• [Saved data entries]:
::::::::::

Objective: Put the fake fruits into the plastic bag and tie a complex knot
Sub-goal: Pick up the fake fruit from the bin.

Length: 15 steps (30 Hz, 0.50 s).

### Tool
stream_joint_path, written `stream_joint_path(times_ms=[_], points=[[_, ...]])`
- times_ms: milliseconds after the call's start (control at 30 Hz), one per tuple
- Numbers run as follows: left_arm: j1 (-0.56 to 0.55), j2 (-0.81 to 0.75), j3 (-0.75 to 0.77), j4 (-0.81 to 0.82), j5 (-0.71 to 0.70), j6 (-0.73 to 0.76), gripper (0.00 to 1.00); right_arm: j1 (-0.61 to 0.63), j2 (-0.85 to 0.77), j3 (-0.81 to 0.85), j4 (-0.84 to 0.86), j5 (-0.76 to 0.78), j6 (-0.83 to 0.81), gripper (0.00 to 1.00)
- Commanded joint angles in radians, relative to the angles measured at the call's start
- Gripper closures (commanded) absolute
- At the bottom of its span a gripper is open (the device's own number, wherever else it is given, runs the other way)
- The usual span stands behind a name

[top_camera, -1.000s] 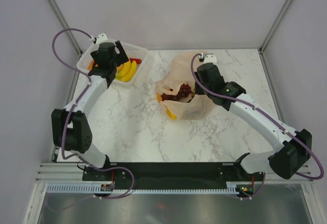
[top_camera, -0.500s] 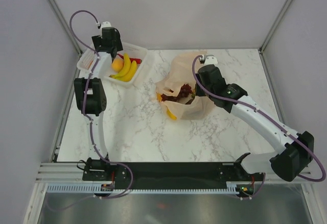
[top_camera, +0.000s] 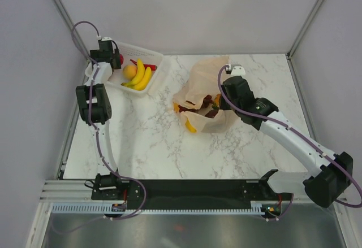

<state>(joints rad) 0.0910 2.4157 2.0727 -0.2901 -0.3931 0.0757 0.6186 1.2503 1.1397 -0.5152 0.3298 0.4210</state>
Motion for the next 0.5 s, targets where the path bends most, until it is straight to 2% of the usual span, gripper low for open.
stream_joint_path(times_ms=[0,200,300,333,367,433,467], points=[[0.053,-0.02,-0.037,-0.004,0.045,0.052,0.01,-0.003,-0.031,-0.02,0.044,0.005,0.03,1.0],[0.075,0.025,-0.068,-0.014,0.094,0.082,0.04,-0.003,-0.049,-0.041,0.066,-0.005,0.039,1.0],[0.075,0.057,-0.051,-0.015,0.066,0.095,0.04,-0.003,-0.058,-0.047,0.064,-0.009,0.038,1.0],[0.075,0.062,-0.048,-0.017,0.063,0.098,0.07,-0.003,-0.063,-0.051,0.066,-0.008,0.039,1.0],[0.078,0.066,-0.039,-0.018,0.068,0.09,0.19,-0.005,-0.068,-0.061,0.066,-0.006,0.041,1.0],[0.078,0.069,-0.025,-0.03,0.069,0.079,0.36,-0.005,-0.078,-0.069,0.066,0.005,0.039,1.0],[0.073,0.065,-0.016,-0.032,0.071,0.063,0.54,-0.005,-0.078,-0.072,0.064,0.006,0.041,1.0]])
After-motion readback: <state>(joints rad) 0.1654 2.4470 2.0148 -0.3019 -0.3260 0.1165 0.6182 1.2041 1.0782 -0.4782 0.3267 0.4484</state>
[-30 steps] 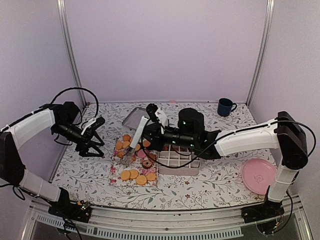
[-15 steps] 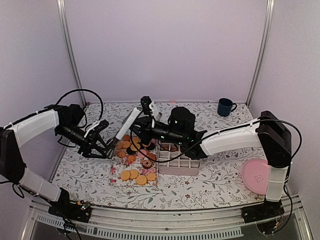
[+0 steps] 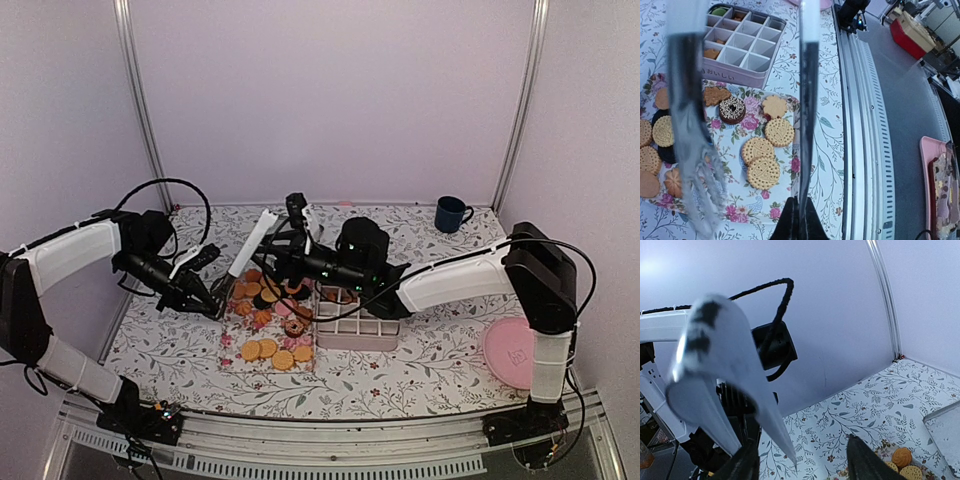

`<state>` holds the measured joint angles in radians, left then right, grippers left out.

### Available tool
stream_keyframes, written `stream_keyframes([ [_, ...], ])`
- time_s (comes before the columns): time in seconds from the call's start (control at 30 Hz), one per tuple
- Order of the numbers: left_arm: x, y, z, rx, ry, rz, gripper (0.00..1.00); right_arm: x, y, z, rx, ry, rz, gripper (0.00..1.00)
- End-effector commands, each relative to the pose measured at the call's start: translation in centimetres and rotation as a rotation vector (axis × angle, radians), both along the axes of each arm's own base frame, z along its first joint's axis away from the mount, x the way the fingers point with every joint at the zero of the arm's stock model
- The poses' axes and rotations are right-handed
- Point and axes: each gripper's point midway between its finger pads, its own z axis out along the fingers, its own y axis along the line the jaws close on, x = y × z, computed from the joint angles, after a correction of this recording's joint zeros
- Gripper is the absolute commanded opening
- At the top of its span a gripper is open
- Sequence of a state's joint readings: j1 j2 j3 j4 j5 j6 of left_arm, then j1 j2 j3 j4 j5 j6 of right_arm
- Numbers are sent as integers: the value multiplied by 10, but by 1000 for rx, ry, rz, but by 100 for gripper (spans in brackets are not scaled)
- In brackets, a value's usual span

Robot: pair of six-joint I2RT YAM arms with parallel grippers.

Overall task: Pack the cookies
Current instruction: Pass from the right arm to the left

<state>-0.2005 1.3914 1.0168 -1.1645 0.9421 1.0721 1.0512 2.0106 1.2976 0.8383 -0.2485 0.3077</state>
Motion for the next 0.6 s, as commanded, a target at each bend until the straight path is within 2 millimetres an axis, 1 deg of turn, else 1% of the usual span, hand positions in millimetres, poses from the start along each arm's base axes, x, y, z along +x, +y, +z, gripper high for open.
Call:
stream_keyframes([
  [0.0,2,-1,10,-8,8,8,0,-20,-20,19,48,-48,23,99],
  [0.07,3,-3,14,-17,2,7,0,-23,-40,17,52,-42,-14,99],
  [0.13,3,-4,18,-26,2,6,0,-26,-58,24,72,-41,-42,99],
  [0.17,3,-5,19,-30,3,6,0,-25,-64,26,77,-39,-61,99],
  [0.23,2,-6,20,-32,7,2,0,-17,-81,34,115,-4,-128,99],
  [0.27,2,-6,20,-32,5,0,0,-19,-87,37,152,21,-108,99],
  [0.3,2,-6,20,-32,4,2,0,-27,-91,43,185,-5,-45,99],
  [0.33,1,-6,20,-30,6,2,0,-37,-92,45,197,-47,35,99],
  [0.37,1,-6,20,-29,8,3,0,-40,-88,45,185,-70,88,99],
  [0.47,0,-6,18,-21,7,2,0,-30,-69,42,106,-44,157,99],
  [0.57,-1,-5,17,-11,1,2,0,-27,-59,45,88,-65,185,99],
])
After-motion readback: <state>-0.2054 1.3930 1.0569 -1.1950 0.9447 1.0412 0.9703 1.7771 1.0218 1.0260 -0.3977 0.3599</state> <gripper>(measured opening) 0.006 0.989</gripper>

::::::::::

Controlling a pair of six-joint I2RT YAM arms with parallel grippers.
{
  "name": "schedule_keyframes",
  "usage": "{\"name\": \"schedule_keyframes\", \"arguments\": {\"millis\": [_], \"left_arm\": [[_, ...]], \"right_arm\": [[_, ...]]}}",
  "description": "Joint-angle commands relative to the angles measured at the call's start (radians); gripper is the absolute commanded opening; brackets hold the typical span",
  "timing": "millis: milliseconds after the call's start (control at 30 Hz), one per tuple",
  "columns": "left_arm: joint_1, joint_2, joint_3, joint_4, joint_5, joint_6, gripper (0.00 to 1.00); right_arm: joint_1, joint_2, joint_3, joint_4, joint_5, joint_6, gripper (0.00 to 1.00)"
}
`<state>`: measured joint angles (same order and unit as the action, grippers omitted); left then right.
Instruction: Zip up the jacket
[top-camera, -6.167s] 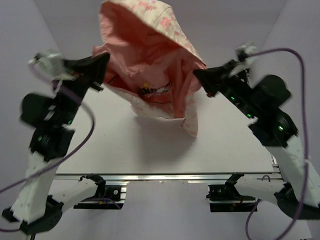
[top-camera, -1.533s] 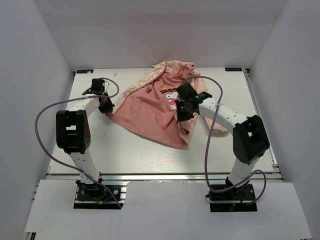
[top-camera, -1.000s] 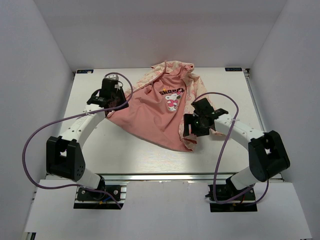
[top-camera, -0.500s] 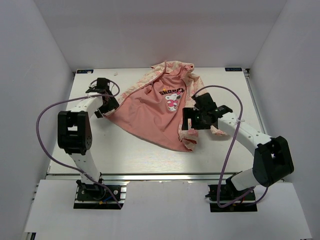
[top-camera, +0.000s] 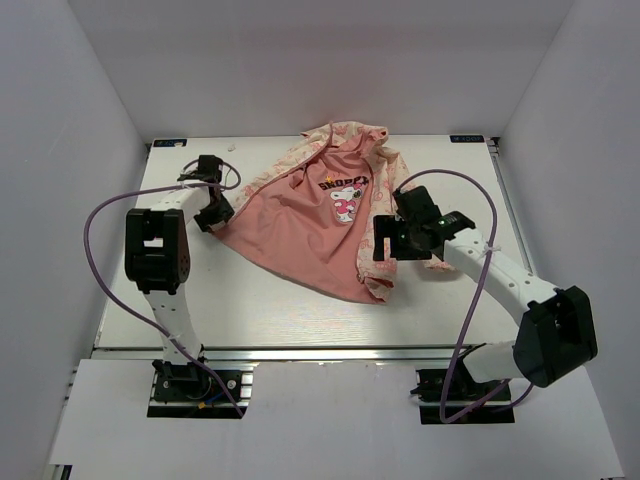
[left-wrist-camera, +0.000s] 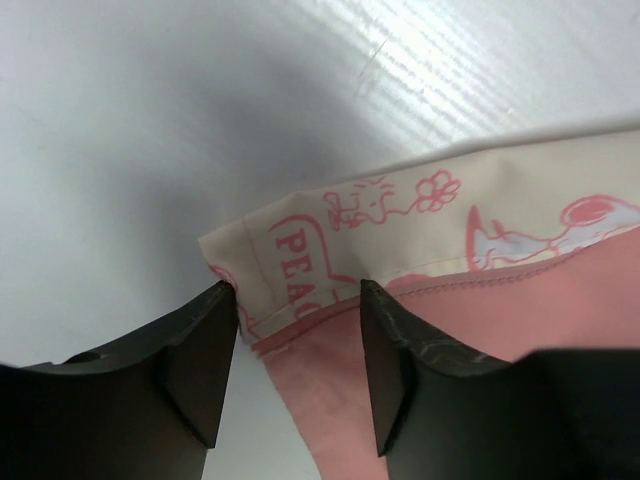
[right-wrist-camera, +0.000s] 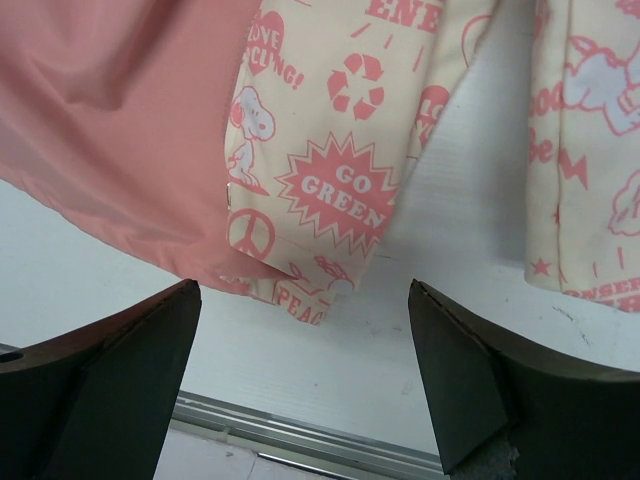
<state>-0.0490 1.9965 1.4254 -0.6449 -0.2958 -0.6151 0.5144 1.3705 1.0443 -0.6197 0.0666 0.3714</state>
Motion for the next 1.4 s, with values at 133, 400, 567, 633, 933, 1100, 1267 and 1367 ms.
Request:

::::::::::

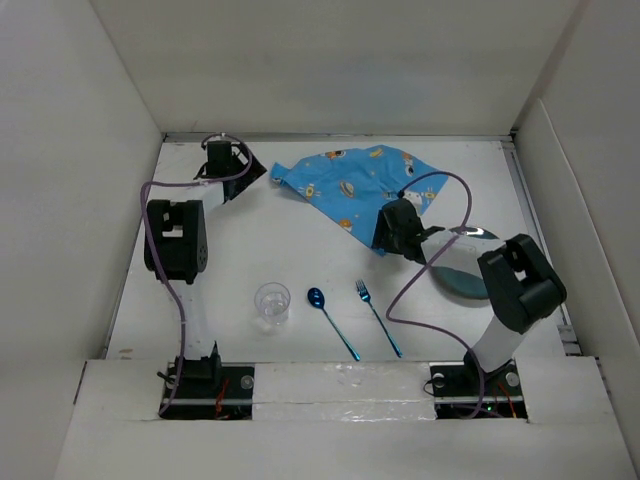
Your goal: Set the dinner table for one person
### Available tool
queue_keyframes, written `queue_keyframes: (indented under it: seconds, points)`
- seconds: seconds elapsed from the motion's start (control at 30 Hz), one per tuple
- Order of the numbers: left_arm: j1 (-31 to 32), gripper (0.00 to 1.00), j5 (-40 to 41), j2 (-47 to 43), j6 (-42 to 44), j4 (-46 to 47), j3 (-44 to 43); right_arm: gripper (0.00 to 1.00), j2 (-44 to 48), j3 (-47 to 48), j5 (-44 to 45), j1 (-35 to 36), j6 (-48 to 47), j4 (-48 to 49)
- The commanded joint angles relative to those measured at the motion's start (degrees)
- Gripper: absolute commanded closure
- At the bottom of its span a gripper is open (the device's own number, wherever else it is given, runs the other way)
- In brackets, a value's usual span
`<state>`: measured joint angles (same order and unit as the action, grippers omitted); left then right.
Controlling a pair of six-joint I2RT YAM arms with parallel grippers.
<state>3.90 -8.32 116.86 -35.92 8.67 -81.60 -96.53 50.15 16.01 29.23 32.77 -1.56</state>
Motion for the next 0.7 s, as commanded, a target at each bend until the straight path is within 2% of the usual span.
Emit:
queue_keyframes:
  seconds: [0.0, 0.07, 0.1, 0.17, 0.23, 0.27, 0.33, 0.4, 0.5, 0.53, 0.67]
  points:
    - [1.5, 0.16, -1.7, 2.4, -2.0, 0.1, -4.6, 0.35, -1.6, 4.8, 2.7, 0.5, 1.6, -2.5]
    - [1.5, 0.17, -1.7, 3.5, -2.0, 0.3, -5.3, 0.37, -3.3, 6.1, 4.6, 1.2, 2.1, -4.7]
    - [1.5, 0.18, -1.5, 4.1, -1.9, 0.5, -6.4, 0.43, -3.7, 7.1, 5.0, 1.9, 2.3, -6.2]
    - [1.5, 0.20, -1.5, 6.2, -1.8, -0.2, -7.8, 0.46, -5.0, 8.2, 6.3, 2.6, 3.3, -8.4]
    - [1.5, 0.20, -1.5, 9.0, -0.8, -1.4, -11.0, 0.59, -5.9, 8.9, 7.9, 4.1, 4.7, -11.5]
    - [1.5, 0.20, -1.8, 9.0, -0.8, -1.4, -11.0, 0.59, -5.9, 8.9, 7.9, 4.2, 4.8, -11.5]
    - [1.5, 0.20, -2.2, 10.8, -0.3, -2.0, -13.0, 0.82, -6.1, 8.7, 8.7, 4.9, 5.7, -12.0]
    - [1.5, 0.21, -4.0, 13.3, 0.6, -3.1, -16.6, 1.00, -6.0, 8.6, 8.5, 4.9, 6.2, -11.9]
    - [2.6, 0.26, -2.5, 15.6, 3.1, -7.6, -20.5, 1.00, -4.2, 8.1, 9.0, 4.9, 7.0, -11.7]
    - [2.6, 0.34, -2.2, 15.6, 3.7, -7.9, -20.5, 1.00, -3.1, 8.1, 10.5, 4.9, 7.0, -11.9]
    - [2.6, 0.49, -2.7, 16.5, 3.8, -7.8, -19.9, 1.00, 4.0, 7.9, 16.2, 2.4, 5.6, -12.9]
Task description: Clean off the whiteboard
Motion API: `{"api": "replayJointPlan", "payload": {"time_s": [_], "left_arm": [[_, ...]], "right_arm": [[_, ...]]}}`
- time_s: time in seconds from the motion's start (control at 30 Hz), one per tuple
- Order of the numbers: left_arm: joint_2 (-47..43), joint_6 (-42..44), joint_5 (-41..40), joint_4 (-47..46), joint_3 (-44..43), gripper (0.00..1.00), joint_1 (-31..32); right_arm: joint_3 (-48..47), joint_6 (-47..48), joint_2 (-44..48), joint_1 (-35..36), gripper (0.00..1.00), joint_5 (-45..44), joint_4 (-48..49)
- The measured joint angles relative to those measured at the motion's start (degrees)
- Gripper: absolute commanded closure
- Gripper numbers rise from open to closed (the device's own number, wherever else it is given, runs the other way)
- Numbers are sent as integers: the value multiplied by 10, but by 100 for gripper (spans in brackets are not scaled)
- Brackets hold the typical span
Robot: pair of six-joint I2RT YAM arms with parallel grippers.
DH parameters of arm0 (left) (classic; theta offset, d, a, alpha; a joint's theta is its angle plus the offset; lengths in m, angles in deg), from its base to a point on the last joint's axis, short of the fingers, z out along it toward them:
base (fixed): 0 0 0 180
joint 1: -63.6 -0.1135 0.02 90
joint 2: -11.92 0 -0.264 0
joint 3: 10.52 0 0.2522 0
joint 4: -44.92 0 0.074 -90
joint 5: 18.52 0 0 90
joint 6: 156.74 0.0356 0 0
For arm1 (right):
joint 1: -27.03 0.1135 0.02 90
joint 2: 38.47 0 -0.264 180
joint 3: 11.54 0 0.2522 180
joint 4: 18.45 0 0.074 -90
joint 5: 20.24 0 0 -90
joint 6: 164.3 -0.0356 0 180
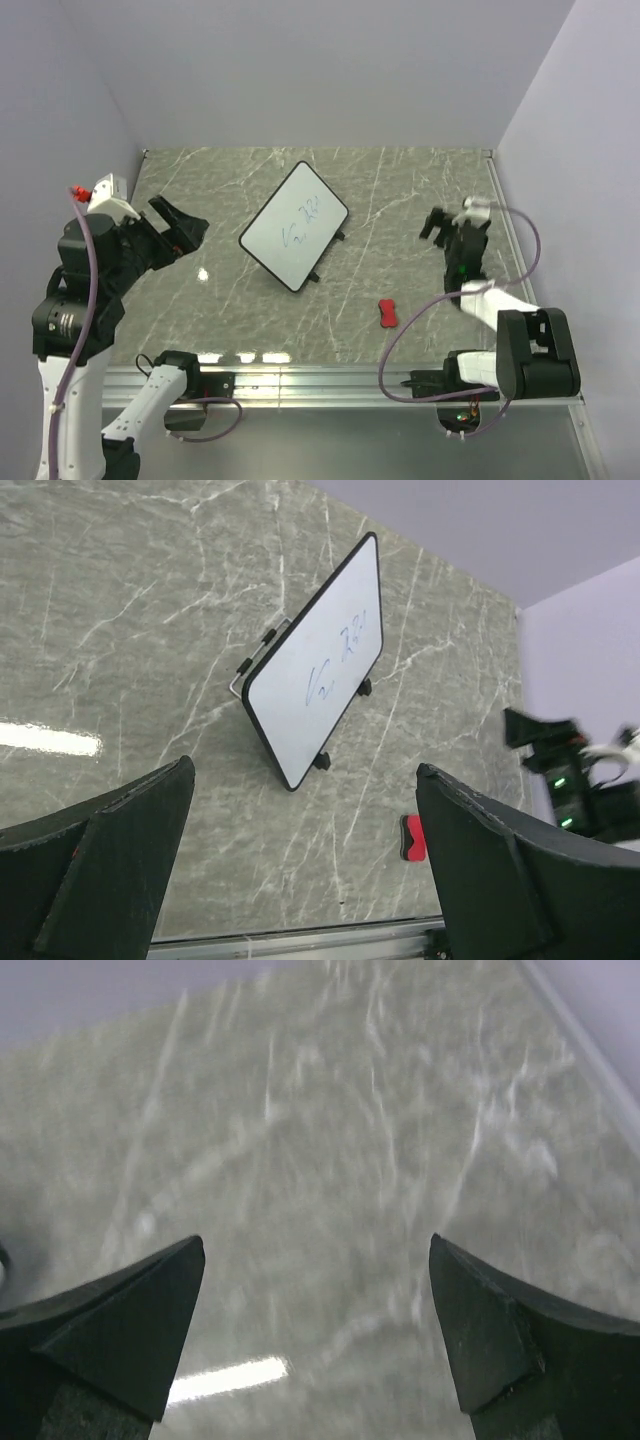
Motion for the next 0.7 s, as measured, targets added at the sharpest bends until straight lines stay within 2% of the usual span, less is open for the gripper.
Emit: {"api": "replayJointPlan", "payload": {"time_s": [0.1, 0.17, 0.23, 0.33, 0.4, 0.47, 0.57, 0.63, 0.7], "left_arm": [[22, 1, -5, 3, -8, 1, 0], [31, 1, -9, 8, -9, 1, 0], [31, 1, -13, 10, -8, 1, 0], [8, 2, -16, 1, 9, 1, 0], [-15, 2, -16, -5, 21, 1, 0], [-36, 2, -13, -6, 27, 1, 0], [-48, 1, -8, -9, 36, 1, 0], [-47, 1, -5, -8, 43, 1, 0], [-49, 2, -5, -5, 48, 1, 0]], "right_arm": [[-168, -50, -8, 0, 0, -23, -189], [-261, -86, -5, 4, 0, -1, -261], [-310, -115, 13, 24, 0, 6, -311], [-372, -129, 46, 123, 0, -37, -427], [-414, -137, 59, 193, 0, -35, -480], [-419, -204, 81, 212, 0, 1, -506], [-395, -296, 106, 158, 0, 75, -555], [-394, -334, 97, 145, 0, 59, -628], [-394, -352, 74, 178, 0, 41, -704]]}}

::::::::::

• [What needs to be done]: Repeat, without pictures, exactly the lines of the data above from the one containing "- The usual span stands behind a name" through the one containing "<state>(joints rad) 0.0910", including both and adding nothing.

• [Written answer]:
- The usual span stands behind a name

[top_camera, -1.000s] 
[top_camera, -0.500s] 
[top_camera, +0.000s] 

<state>(joints rad) 0.0910 2.4157 2.0727 -0.2901 -0.3931 0.0757 0.6186 1.2503 1.1397 -0.5152 0.3298 0.4210</state>

What needed an answer now has one.